Every line with "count" in it must be copied from the data.

DATA FOR THIS EXERCISE below:

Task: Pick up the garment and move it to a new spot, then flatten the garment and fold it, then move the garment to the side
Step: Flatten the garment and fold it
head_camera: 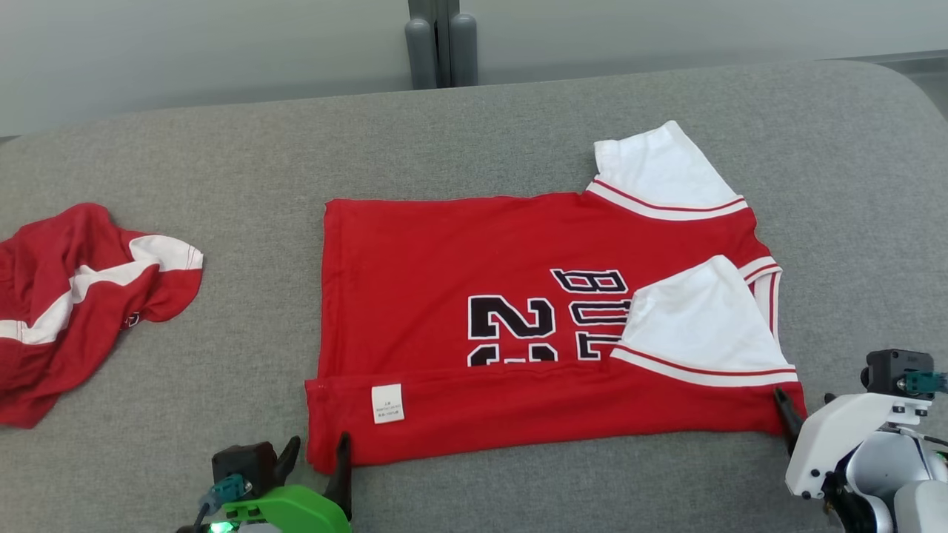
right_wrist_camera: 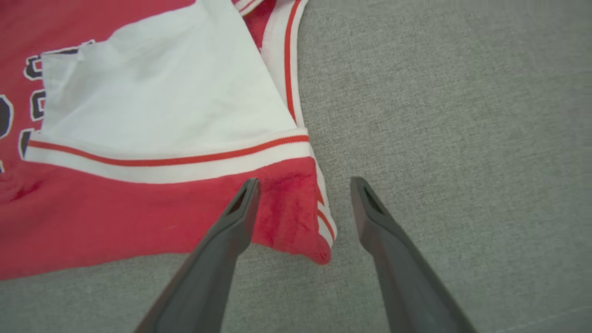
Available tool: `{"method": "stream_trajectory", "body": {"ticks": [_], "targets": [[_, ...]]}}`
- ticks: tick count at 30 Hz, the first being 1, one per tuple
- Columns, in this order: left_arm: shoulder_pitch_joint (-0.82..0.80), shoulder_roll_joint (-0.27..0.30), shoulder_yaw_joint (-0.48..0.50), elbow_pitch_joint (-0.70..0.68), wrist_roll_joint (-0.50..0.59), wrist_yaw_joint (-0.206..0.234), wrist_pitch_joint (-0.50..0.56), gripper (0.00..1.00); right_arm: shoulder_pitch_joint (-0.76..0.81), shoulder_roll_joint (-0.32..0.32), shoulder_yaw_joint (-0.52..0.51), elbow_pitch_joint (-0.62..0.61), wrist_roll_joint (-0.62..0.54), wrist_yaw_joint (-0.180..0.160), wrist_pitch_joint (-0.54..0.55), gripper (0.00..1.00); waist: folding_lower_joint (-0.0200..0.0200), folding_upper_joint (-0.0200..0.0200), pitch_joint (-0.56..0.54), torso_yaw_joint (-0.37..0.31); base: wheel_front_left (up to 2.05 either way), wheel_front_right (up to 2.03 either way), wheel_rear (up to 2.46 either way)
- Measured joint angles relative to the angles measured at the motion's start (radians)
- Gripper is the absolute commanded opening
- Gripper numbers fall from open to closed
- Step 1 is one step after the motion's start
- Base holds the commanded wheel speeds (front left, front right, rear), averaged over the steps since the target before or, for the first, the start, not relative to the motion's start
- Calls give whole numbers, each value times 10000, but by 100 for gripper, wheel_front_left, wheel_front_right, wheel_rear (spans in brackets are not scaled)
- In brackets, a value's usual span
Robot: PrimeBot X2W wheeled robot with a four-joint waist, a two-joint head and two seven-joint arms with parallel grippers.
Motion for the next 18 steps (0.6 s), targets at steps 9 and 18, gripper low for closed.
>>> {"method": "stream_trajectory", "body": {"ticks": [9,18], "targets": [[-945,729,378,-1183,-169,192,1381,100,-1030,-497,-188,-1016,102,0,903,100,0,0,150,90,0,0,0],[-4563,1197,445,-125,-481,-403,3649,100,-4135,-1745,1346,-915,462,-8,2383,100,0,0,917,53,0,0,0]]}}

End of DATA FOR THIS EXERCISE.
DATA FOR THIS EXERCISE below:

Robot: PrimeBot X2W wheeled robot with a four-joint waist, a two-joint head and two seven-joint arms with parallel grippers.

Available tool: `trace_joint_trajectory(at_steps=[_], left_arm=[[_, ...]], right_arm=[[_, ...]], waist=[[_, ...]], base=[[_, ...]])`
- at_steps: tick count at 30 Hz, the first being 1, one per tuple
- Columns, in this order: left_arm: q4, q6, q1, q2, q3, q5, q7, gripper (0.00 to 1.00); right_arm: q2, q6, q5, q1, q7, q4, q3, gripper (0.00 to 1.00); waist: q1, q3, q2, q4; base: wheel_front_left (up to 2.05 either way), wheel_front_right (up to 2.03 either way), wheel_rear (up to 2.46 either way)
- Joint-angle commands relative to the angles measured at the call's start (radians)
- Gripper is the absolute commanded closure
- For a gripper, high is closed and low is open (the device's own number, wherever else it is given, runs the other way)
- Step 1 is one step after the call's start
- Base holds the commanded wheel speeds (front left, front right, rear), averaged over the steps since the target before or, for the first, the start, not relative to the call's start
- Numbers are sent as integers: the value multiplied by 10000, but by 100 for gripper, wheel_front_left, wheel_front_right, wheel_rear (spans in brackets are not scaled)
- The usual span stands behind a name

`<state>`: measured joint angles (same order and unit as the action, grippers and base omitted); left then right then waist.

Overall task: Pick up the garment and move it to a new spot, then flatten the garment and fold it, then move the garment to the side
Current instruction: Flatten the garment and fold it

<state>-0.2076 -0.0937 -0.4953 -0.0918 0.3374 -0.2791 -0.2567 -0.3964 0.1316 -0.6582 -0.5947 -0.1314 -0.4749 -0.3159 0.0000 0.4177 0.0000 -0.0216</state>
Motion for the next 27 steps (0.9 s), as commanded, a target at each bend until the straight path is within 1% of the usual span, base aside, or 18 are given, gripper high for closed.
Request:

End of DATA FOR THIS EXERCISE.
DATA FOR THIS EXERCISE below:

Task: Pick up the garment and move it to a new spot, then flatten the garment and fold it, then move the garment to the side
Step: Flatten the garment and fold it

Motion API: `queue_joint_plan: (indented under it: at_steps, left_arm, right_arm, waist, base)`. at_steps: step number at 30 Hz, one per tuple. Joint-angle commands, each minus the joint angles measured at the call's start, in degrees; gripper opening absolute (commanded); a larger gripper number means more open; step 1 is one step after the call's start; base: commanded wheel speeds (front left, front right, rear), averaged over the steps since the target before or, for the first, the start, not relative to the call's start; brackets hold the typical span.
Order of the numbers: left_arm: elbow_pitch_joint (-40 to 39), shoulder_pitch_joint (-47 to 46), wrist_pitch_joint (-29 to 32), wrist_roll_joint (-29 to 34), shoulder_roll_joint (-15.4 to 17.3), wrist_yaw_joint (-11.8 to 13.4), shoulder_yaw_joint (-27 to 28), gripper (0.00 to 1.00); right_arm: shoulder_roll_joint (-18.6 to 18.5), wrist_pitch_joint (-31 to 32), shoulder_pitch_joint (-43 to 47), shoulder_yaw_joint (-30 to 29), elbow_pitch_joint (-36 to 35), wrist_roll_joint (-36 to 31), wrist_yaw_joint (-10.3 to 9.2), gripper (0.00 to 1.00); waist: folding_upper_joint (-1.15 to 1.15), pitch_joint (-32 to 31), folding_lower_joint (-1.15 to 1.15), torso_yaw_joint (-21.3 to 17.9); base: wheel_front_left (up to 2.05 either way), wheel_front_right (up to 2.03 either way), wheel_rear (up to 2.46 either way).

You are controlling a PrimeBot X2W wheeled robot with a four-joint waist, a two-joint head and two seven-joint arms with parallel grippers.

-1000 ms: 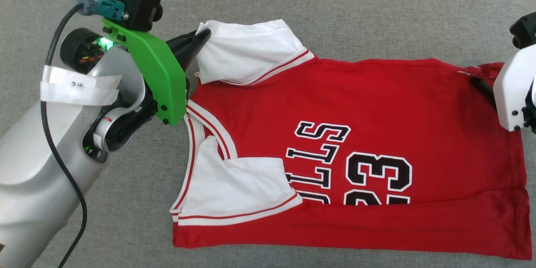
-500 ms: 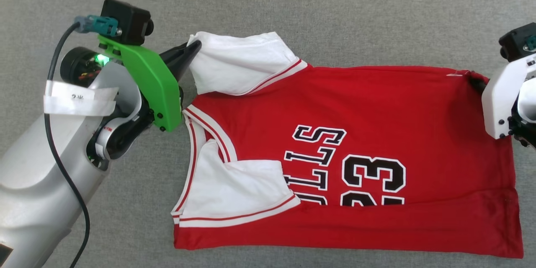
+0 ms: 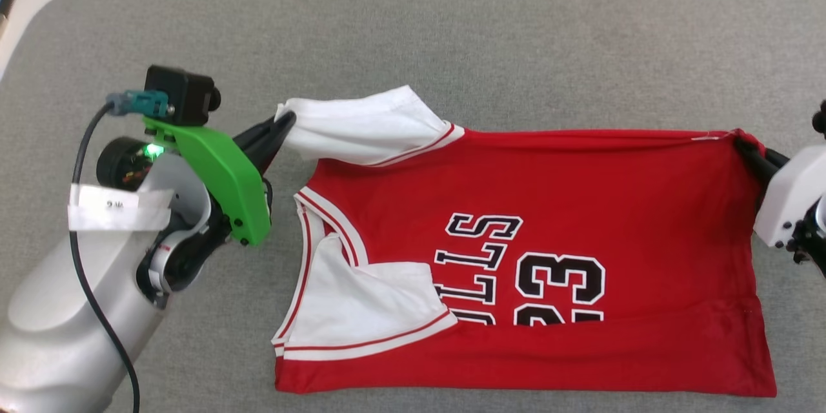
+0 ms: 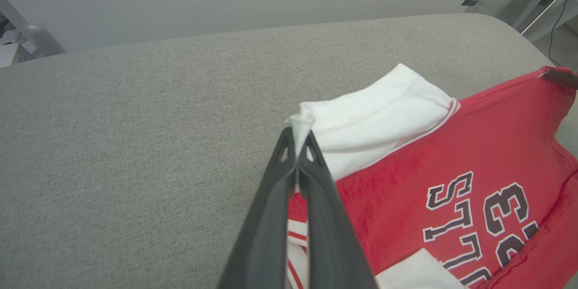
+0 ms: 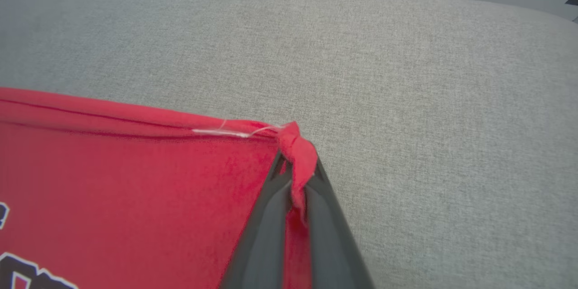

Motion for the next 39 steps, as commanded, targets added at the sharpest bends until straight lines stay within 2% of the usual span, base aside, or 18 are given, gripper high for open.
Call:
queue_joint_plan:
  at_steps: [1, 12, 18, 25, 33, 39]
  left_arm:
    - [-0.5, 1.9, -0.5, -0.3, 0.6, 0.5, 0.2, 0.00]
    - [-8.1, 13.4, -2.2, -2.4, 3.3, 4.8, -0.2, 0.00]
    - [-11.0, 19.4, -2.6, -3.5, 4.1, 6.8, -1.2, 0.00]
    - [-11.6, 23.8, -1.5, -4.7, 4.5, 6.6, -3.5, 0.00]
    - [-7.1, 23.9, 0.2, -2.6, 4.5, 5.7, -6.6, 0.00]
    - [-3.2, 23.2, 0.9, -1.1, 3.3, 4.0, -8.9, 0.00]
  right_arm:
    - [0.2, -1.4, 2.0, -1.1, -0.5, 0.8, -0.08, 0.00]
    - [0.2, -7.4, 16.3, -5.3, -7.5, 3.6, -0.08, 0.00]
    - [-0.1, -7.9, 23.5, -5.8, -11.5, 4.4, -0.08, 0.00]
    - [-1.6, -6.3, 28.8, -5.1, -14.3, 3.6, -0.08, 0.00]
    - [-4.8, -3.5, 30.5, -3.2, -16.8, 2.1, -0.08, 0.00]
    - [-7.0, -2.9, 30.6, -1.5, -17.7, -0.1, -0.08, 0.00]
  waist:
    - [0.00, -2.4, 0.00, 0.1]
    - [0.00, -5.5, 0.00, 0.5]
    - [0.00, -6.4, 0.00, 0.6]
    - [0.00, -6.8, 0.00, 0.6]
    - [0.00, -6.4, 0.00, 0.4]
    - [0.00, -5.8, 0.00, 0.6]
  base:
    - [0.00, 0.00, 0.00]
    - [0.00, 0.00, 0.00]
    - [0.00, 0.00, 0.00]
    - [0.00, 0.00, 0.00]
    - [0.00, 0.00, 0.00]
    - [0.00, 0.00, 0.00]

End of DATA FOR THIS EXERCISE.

§ FINISHED TASK
- ticks: tick count at 30 Hz, the first being 1, one per tuple
- at_steps: tick count at 30 Hz, the first being 1, one per tuple

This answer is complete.